Creating a dataset - AWS IoT Analytics

Creating a dataset

You retrieve data from a data store by creating a SQL dataset or a container dataset. AWS IoT Analytics can query the data to answer analytical questions. Although a data store is not a database, you use SQL expressions to query the data and produce results that are stored in a data set.

Querying data

To query the data, you create a data set. A data set contains the SQL that you use to query the data store along with an optional schedule that repeats the query at a day and time you choose. You create the optional schedules using expressions similar to Amazon CloudWatch schedule expressions.

Run the following command to create a data set.

aws iotanalytics create-dataset --cli-input-json file://mydataset.json

Where the mydataset.json file contains the following content.

{ "datasetName": "mydataset", "actions": [ { "actionName":"myaction", "queryAction": { "sqlQuery": "select * from mydatastore" } } ] }

Run the following command to create the data set content by executing the query.

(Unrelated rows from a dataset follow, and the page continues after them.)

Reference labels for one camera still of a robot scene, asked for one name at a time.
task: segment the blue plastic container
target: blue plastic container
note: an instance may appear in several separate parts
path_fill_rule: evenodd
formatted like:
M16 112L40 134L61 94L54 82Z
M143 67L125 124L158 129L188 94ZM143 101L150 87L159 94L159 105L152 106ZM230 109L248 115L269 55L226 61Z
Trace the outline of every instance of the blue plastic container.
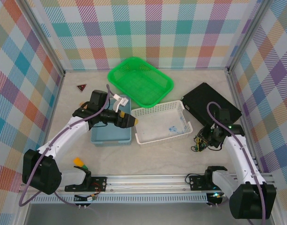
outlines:
M125 113L131 114L131 100L128 97L129 102L125 107L120 106L119 109ZM113 108L115 99L110 98L110 109ZM103 126L102 122L95 124L95 126ZM117 145L129 145L132 140L132 129L119 128L113 123L108 123L106 127L96 127L91 129L91 142L95 146L117 146Z

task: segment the red triangle
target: red triangle
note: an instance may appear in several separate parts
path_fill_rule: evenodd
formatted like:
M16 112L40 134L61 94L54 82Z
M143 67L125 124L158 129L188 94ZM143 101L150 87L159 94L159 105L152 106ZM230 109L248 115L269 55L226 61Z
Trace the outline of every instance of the red triangle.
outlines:
M81 85L77 85L77 88L82 92L87 84L81 84Z

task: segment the robotic arm
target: robotic arm
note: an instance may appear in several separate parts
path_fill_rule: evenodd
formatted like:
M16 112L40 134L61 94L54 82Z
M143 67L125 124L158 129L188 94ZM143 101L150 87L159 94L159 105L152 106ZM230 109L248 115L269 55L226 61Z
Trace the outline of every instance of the robotic arm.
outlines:
M228 109L219 107L214 117L210 116L215 122L214 125L211 127L206 125L200 130L198 137L216 148L223 144L234 164L237 180L233 179L227 171L215 169L206 170L208 179L228 197L230 211L234 218L263 219L264 216L268 219L276 189L274 185L266 184L254 164L241 125L234 125L230 122Z
M126 105L127 103L126 98L120 98L118 95L114 95L114 98L118 99L121 105ZM28 150L23 157L23 183L27 184L31 177L30 186L50 195L60 186L79 185L86 178L90 178L91 172L85 171L81 167L75 166L77 169L74 171L60 172L57 164L72 144L98 122L103 122L104 124L113 123L120 128L130 128L138 123L136 118L120 111L116 104L117 102L114 104L116 110L103 109L97 114L105 106L107 100L106 92L94 90L90 100L73 113L69 122L51 141L41 146L37 151ZM84 120L95 114L96 116L91 119ZM32 176L32 171L40 157L42 160L40 160L39 166Z

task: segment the cable clip
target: cable clip
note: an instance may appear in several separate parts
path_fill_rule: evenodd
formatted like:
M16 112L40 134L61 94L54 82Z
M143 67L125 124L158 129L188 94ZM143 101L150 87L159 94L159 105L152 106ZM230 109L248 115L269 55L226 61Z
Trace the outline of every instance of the cable clip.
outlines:
M113 110L117 113L119 106L125 106L129 99L126 97L120 97L119 95L115 94L113 98L116 100L115 103L113 104Z

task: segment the checkered wall
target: checkered wall
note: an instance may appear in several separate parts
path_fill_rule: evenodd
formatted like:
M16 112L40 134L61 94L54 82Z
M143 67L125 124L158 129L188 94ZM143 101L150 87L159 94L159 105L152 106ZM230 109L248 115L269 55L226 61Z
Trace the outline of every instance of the checkered wall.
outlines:
M287 0L275 0L234 80L265 172L272 172L287 219Z
M233 60L235 54L237 53L237 50L238 50L239 46L241 45L241 43L242 43L242 41L243 41L243 38L244 38L246 32L247 32L248 29L250 28L251 22L252 22L253 18L255 17L255 15L256 15L256 13L257 13L257 11L258 11L258 9L259 9L259 7L260 7L262 1L263 1L263 0L257 0L256 4L255 4L255 6L254 6L254 8L252 9L252 12L251 12L250 16L248 17L248 20L246 21L246 24L245 24L244 28L242 29L239 38L238 38L237 41L236 41L235 47L233 48L233 51L232 51L232 53L231 53L231 55L230 55L230 57L229 57L229 59L228 59L228 62L227 62L227 64L226 64L226 67L229 67L229 66L230 66L230 64L231 64L231 62L232 62L232 60Z
M16 2L0 1L0 225L11 218L24 152L43 144L59 82Z
M236 33L246 31L237 31L241 20L256 12L246 16L252 0L28 2L64 67L74 70L109 69L131 56L157 68L224 68Z

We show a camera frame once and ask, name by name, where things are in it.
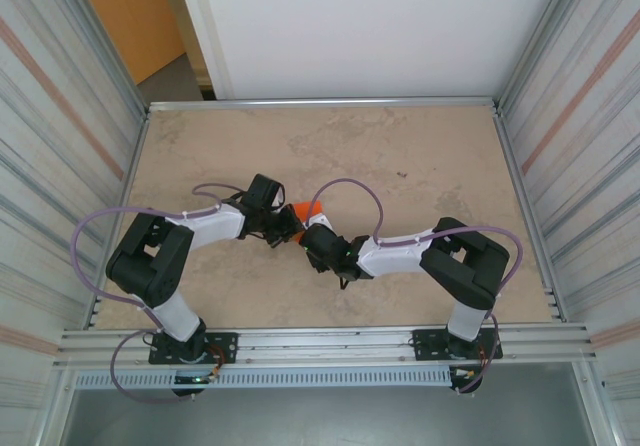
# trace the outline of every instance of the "robotic arm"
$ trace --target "robotic arm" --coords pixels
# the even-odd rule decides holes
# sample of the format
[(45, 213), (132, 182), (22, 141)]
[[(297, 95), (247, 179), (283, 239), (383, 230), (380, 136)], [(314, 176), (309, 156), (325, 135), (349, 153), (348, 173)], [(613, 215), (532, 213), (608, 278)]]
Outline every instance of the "robotic arm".
[(284, 193), (282, 184), (258, 174), (246, 192), (224, 200), (215, 214), (185, 214), (180, 220), (138, 214), (113, 252), (107, 277), (152, 311), (167, 348), (184, 362), (202, 357), (206, 330), (178, 290), (189, 252), (249, 235), (271, 247), (290, 240), (304, 228), (293, 207), (284, 205)]
[[(248, 235), (264, 239), (271, 247), (296, 237), (311, 265), (318, 272), (333, 271), (342, 289), (349, 282), (384, 274), (428, 273), (456, 300), (447, 324), (449, 354), (469, 357), (480, 326), (495, 304), (509, 260), (505, 248), (477, 232), (418, 240), (464, 226), (453, 218), (442, 218), (435, 228), (417, 236), (378, 241), (358, 236), (349, 242), (332, 230), (321, 212), (306, 227), (301, 212), (284, 203), (282, 184), (258, 174), (246, 192), (224, 200), (215, 214), (197, 219), (185, 214), (181, 220), (139, 214), (111, 256), (107, 277), (153, 311), (162, 324), (164, 340), (182, 361), (197, 362), (205, 348), (206, 326), (178, 290), (189, 252)], [(462, 262), (454, 257), (461, 250), (465, 251)]]
[[(377, 242), (359, 236), (348, 242), (326, 224), (315, 222), (303, 233), (300, 244), (312, 266), (318, 272), (331, 269), (340, 278), (342, 289), (352, 281), (384, 274), (428, 273), (456, 300), (447, 323), (448, 349), (452, 357), (467, 357), (495, 305), (509, 253), (477, 232), (419, 240), (464, 226), (453, 218), (442, 218), (435, 228), (418, 235), (380, 238)], [(461, 250), (465, 255), (459, 262), (454, 255)]]

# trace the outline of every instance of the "orange object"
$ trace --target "orange object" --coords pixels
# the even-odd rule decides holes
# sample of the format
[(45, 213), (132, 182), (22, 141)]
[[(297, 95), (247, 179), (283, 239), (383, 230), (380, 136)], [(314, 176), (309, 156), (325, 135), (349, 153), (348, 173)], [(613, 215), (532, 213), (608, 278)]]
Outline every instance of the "orange object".
[[(296, 203), (293, 205), (293, 210), (296, 213), (296, 216), (303, 223), (307, 219), (307, 214), (309, 214), (309, 206), (311, 206), (311, 201), (307, 201), (306, 203)], [(311, 210), (310, 218), (314, 217), (316, 214), (322, 213), (322, 203), (320, 201), (316, 201), (313, 205), (313, 209)], [(296, 234), (292, 239), (296, 242), (300, 242), (300, 237), (302, 233)]]

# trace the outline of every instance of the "metal side panel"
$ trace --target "metal side panel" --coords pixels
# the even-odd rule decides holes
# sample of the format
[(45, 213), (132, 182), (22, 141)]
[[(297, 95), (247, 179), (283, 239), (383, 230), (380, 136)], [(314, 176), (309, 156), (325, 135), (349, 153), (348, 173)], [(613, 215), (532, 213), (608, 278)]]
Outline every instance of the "metal side panel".
[(550, 306), (552, 308), (555, 307), (560, 319), (566, 321), (568, 319), (565, 313), (567, 308), (564, 304), (562, 295), (558, 293), (558, 280), (556, 278), (553, 265), (551, 264), (551, 256), (547, 250), (544, 238), (542, 237), (542, 229), (540, 228), (540, 224), (536, 218), (531, 201), (529, 200), (529, 195), (527, 194), (527, 190), (524, 185), (520, 167), (516, 162), (511, 140), (509, 139), (505, 128), (504, 118), (496, 112), (493, 116), (493, 121), (496, 125), (500, 145), (502, 146), (505, 161), (507, 162), (507, 169), (509, 170), (511, 182), (513, 183), (513, 188), (516, 192), (518, 203), (520, 204), (522, 216), (524, 217), (524, 223), (527, 227), (529, 238), (531, 238), (531, 245), (533, 246), (533, 252), (536, 255), (536, 261), (538, 263), (538, 268), (540, 269), (540, 276), (542, 277), (544, 287), (551, 290), (555, 298), (555, 301), (551, 302)]
[(144, 116), (146, 105), (142, 93), (129, 74), (102, 21), (94, 11), (91, 1), (64, 1), (69, 7), (69, 11), (78, 20), (79, 27), (85, 31), (92, 49), (100, 59), (105, 71), (118, 86), (120, 94), (127, 101), (131, 111)]
[(573, 363), (576, 384), (597, 446), (624, 446), (622, 428), (613, 411), (597, 363)]
[[(147, 115), (147, 119), (144, 121), (144, 123), (141, 126), (140, 135), (138, 136), (138, 141), (136, 142), (136, 146), (133, 150), (131, 162), (129, 164), (129, 168), (127, 169), (127, 174), (122, 184), (122, 194), (120, 195), (120, 199), (118, 200), (118, 206), (125, 206), (129, 201), (129, 195), (131, 194), (131, 187), (133, 186), (133, 180), (136, 176), (136, 170), (138, 169), (138, 162), (140, 161), (140, 155), (142, 154), (142, 147), (144, 146), (144, 140), (147, 136), (148, 130), (149, 130), (149, 118)], [(123, 214), (116, 215), (115, 221), (113, 223), (113, 227), (111, 228), (111, 235), (109, 236), (108, 241), (105, 243), (102, 251), (102, 260), (100, 261), (100, 265), (97, 269), (98, 277), (96, 278), (96, 281), (95, 281), (96, 286), (100, 289), (104, 289), (104, 286), (107, 282), (107, 277), (103, 272), (107, 267), (107, 261), (109, 261), (109, 257), (112, 251), (116, 247), (123, 218), (124, 218)], [(98, 312), (100, 311), (101, 302), (102, 302), (101, 298), (94, 297), (93, 301), (89, 304), (89, 307), (85, 312), (85, 321), (84, 321), (85, 329), (93, 327), (95, 323), (94, 315), (98, 314)]]
[(574, 0), (550, 0), (518, 64), (499, 95), (500, 111), (509, 112), (547, 44), (561, 30)]

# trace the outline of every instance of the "white panel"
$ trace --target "white panel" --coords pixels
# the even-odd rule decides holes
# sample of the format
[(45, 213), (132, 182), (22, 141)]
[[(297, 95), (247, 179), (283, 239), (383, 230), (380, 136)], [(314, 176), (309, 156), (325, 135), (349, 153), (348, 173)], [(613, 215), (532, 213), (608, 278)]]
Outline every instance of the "white panel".
[(186, 0), (222, 99), (493, 95), (548, 0)]

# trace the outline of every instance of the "perforated metal strip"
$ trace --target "perforated metal strip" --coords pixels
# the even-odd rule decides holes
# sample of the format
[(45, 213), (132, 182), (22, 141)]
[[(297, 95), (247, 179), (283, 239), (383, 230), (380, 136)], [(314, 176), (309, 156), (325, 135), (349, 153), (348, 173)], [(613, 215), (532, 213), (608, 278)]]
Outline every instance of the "perforated metal strip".
[[(197, 376), (193, 371), (181, 375)], [(132, 370), (118, 372), (126, 389), (189, 388), (308, 388), (341, 386), (451, 386), (448, 366), (366, 368), (256, 368), (227, 369), (210, 384), (177, 385), (176, 371)], [(112, 389), (108, 371), (79, 373), (76, 389)]]

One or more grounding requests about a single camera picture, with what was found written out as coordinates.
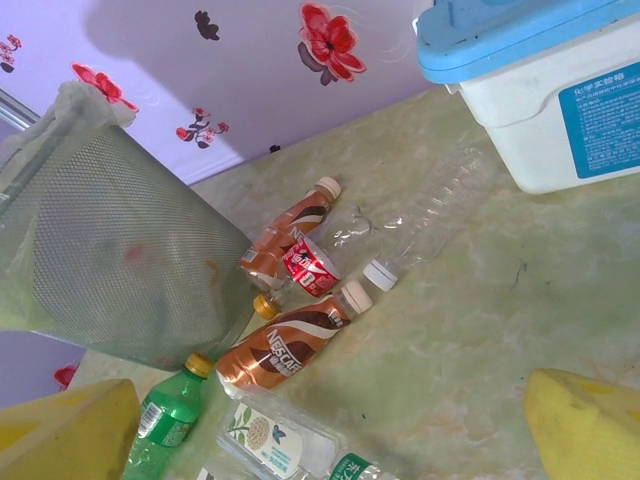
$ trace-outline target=white plastic box
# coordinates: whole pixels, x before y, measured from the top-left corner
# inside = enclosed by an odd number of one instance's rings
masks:
[[[583,0],[585,9],[586,4],[603,4],[602,8],[622,4],[625,8],[622,12],[592,11],[589,18],[564,12],[573,25],[565,22],[554,24],[554,28],[568,32],[547,29],[534,35],[532,29],[540,28],[541,23],[539,7],[558,2],[535,3],[530,5],[534,25],[527,25],[525,17],[513,19],[512,25],[503,23],[486,30],[487,20],[480,16],[475,32],[473,25],[465,27],[462,37],[478,42],[475,48],[472,45],[471,50],[465,50],[429,41],[437,33],[433,22],[442,24],[444,18],[457,24],[455,30],[460,33],[461,14],[455,18],[455,11],[449,9],[443,17],[436,11],[443,2],[437,1],[418,22],[419,57],[425,76],[446,84],[451,93],[461,93],[514,180],[526,192],[546,193],[640,171],[640,14],[618,18],[629,13],[629,7],[640,10],[640,1]],[[558,20],[557,11],[551,16],[548,10],[542,13],[549,25]],[[505,14],[511,18],[513,8],[498,19],[504,20]],[[495,23],[495,17],[489,21]],[[559,38],[602,22],[606,25],[601,28],[555,44]],[[421,36],[425,28],[430,34]],[[456,38],[460,37],[451,35],[447,42]],[[543,48],[548,44],[555,45]],[[478,75],[487,69],[490,71]]]

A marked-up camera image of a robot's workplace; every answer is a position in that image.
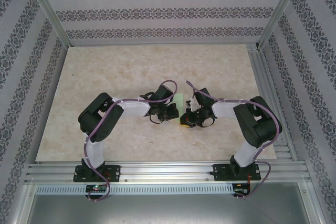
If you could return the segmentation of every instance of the black mounting bracket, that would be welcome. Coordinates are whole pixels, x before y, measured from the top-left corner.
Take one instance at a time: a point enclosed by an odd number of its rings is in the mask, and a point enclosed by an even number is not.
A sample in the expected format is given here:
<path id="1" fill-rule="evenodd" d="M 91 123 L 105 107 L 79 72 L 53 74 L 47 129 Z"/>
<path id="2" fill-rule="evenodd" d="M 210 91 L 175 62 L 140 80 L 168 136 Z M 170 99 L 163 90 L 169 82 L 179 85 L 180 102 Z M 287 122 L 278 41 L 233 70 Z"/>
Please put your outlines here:
<path id="1" fill-rule="evenodd" d="M 120 165 L 102 164 L 96 170 L 102 174 L 109 182 L 119 182 Z M 82 159 L 82 165 L 75 168 L 74 182 L 104 182 Z"/>
<path id="2" fill-rule="evenodd" d="M 215 181 L 244 181 L 248 180 L 261 180 L 259 166 L 255 163 L 241 169 L 239 174 L 234 174 L 230 168 L 230 164 L 215 164 L 213 165 L 213 172 L 210 172 L 214 176 Z"/>

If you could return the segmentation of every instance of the beige marble floor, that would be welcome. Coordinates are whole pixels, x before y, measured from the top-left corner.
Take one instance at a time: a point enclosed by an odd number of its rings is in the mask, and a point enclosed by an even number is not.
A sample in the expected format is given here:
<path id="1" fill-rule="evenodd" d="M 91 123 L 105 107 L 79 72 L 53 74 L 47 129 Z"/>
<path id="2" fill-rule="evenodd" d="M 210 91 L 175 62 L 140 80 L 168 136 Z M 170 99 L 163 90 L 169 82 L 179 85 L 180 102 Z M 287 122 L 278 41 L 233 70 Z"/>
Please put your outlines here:
<path id="1" fill-rule="evenodd" d="M 170 45 L 70 48 L 36 161 L 79 161 L 84 135 L 78 115 L 101 92 L 134 98 L 173 79 L 184 101 L 185 83 L 211 95 L 251 99 L 258 90 L 245 45 Z M 244 141 L 235 119 L 188 129 L 174 120 L 161 125 L 148 117 L 120 119 L 105 141 L 107 161 L 202 161 L 229 159 Z M 273 146 L 260 158 L 276 158 Z"/>

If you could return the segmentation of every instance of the patterned wallpaper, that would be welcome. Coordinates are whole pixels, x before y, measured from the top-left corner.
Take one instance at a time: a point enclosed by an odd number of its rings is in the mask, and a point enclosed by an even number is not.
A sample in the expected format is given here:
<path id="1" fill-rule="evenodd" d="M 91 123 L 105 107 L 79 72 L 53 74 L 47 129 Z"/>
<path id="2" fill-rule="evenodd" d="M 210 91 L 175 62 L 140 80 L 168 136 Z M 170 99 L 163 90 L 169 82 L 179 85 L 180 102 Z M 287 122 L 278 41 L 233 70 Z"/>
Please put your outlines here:
<path id="1" fill-rule="evenodd" d="M 50 0 L 74 45 L 257 42 L 279 0 Z"/>
<path id="2" fill-rule="evenodd" d="M 0 223 L 35 161 L 66 50 L 36 0 L 0 0 Z"/>
<path id="3" fill-rule="evenodd" d="M 335 0 L 291 0 L 264 48 L 300 160 L 336 223 Z"/>

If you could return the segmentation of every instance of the robotic arm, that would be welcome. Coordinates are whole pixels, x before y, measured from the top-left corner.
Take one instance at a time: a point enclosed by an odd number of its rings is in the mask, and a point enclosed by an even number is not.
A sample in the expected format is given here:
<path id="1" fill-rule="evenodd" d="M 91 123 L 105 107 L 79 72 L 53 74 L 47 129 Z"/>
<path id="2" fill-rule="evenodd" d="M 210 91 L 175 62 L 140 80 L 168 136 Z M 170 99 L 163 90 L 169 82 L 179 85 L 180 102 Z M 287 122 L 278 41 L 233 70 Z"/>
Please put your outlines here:
<path id="1" fill-rule="evenodd" d="M 200 91 L 209 95 L 205 88 Z M 254 97 L 250 101 L 258 103 L 271 111 L 262 97 Z M 189 108 L 186 109 L 186 113 L 180 119 L 181 125 L 187 127 L 209 127 L 217 118 L 222 117 L 237 119 L 245 142 L 230 159 L 230 173 L 236 178 L 244 177 L 248 174 L 248 171 L 254 165 L 256 154 L 276 135 L 274 120 L 268 113 L 255 105 L 218 102 L 199 92 L 194 93 L 187 105 Z M 207 119 L 212 119 L 213 122 L 209 126 L 204 126 L 203 123 Z M 282 127 L 278 119 L 277 121 L 281 133 Z"/>
<path id="2" fill-rule="evenodd" d="M 100 174 L 106 172 L 103 158 L 104 139 L 111 133 L 120 118 L 157 115 L 160 123 L 178 118 L 176 104 L 170 104 L 173 94 L 165 85 L 160 85 L 156 92 L 149 92 L 136 99 L 120 100 L 110 97 L 107 93 L 98 95 L 78 117 L 80 129 L 87 136 L 92 134 L 101 122 L 103 118 L 101 114 L 106 113 L 111 106 L 113 108 L 107 113 L 97 131 L 86 141 L 86 158 L 82 159 L 82 166 L 76 168 L 74 180 L 78 182 L 99 180 L 92 168 Z"/>

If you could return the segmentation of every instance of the green block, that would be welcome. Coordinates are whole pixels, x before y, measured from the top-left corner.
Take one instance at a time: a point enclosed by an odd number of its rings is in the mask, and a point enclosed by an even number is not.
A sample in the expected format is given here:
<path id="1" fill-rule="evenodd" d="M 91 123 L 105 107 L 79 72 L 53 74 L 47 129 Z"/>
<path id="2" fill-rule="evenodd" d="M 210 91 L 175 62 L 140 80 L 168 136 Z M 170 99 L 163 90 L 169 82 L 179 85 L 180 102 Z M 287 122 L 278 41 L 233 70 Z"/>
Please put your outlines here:
<path id="1" fill-rule="evenodd" d="M 172 103 L 176 103 L 177 110 L 179 111 L 179 116 L 181 117 L 183 115 L 183 94 L 176 93 L 174 95 Z M 180 123 L 180 117 L 174 119 L 178 124 Z"/>

aws iotanalytics create-dataset-content --dataset-name mydataset

Wait a few minutes for the data set content to be created before you continue.

Accessing the queried data

The result of the query is your data set content, stored as a file, in CSV format. The file is made available to you through Amazon S3. The following example shows how you can check that your results are ready and download the file.

Run the following get-dataset-content command.

aws iotanalytics get-dataset-content --dataset-name mydataset

If your data set contains any data, then the output from get-dataset-content, has "state": "SUCCEEDED" in the status field, like this the following example.

{ "timestamp": 1508189965.746, "entries": [ { "entryName": "someEntry", "dataURI": "https://aws-iot-analytics-datasets-f7253800-859a-472c-aa33-e23998b31261.s3.amazonaws.com/results/f881f855-c873-49ce-abd9-b50e9611b71f.csv?X-Amz-" } ], "status": { "state": "SUCCEEDED", "reason": "A useful comment." } }

dataURI is a signed URL to the output results. It is valid for a short period of time (a few hours). Depending on your workflow, you might want to always call get-dataset-content before you access the content because calling this command generates a new signed URL.